Dr. Josh Udall is a professor of genetics and genomics at BYU who works to improve salt and drought tolerance in cotton. He focuses on his knowledge that cotton is a diploid; it carries two copies of all genes. His work is an attempt to activate both copies of the genes involved in drought tolerance or to silence a gene copy that is making cotton susceptible to stress. Udall and his students work at the molecular level measuring the expression of thousands of genes at a time in order to identify those genes associated with salt stress. Dr. Mark J. Rowe of the Department of Nutrition, Dietetics, and Food Science at BYU recently retired. His work involved the use of mitochondrial genetics to research obesity and longevity.
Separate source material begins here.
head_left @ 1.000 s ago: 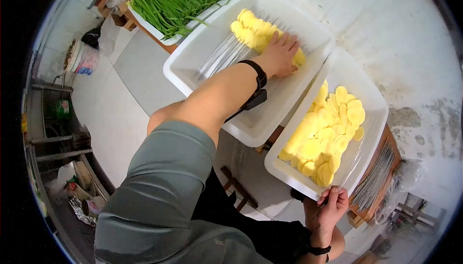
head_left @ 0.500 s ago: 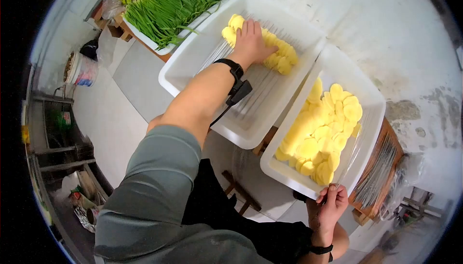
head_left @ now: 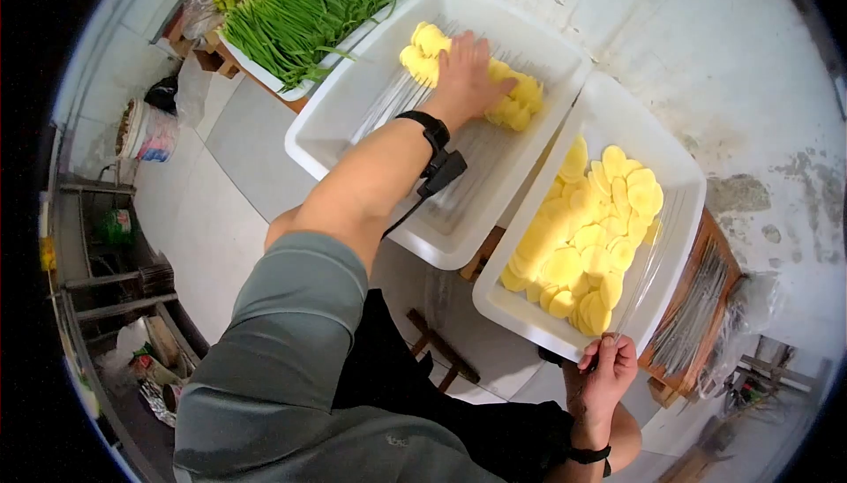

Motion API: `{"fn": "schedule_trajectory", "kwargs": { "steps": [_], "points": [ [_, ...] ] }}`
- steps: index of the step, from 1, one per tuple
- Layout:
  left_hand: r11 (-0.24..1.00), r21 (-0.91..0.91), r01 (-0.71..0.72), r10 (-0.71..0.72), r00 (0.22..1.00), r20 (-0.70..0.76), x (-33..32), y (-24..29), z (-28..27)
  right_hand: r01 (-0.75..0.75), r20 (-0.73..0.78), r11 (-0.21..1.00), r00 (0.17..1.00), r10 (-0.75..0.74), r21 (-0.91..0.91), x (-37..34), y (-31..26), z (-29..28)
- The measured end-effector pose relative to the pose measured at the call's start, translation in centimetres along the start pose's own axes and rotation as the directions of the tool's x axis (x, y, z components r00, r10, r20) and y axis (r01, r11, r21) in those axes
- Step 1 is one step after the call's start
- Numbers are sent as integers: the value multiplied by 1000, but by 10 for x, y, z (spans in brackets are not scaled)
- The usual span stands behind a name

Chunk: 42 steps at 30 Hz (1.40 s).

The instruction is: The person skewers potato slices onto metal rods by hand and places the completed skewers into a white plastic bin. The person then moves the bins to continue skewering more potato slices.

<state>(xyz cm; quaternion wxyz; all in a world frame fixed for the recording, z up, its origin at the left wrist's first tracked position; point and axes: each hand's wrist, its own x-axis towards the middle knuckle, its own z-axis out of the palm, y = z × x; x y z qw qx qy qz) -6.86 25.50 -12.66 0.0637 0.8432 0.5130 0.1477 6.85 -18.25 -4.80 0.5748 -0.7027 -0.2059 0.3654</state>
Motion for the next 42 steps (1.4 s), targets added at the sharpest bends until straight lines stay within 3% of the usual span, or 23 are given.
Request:
{"fn": "schedule_trajectory", "kwargs": {
  "steps": [2, 4, 5, 9, 11, 14, 18, 20, 23, 27, 29, 30, 31, 32, 34, 36, 40, 42],
  "points": [
    [999, -46, -9, 12, 998, 64, -6, 16, -1, -9, -37, 999, 999, 11, 41, 0, 1, 3],
    [979, -22, -200, 201, 978, 50, -15, 27, 19, 1, -27, 1000, 1000, 0, 24, 1, 0, 4],
    [987, 0, -161, 157, 966, 205, -14, 28, 27, 11, -22, 1000, 1000, -11, 6, 1, -1, 4],
    [989, -27, -143, 146, 972, 182, -13, 32, 25, -5, -22, 1000, 1000, 5, 7, 1, -3, 2],
    [998, 28, 56, -57, 998, 36, -14, 33, 5, 27, -4, 1000, 1000, -27, -9, 0, 0, 1],
    [986, -39, 163, -160, 984, 74, -11, 16, 8, 20, 1, 1000, 1000, -20, -10, 1, -2, 3],
    [991, -30, 133, -126, 978, 166, -9, 9, 2, 16, -4, 1000, 1000, -16, -13, 0, 0, -1],
    [999, -27, 18, -20, 997, -74, -2, -13, 33, 2, -21, 1000, 1000, -2, -12, 0, -1, 2],
    [992, 97, -77, 81, 996, -37, -8, -27, 35, 16, 7, 1000, 1000, -16, 1, 0, 1, 0],
    [990, 129, -60, 67, 996, -56, -11, -9, 14, 9, 2, 1000, 1000, -9, 12, 0, 3, -1],
    [985, 13, -169, 166, 978, 127, -5, 13, -12, 9, 2, 1000, 1000, -9, 16, 0, 2, 0],
    [986, 14, -165, 162, 978, 129, -9, 16, -8, 6, 6, 1000, 1000, -6, 15, 0, 2, 0],
    [927, 19, -375, 372, 924, 87, -13, 18, 0, 7, 3, 1000, 1000, -7, 9, 0, 1, 1],
    [822, 33, -568, 567, 823, 45, -15, 19, 9, 10, -2, 1000, 1000, -10, 3, 0, 0, 1],
    [807, -12, -591, 591, 806, 28, -12, 17, 24, 14, -3, 1000, 1000, -14, 19, 1, 1, 1],
    [917, -86, -390, 399, 904, 152, -11, 15, 31, 17, -5, 999, 1000, -17, 36, 0, 3, 0],
    [906, -209, -369, 378, 926, 5, -12, 15, 26, 3, -18, 999, 1000, -2, 51, -1, 7, -2],
    [853, -151, -500, 509, 860, 32, -13, 20, 22, 21, -8, 998, 1000, -20, 53, 0, 6, 1]
  ]
}}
Andre Chanderbali, PhD., is the lead author of a study on ancient flowers at the University of Florida’s Museum of Natural History. The starting place for their study is that “the origin of the flower is the key to the origin of angiosperms (flowering plants)”. The goal of their research is to understand the original regulatory program (something on the order of the Hox genes in animals), or set of genetic switches, that produced the first flower in the common ancestor of all living flowering plants. Better understanding of these genetic switches holds an eventual goal of helping scientists in fields such as medicine or agriculture, including help in growing plants used to fight disease or developing more drought-resistant crops.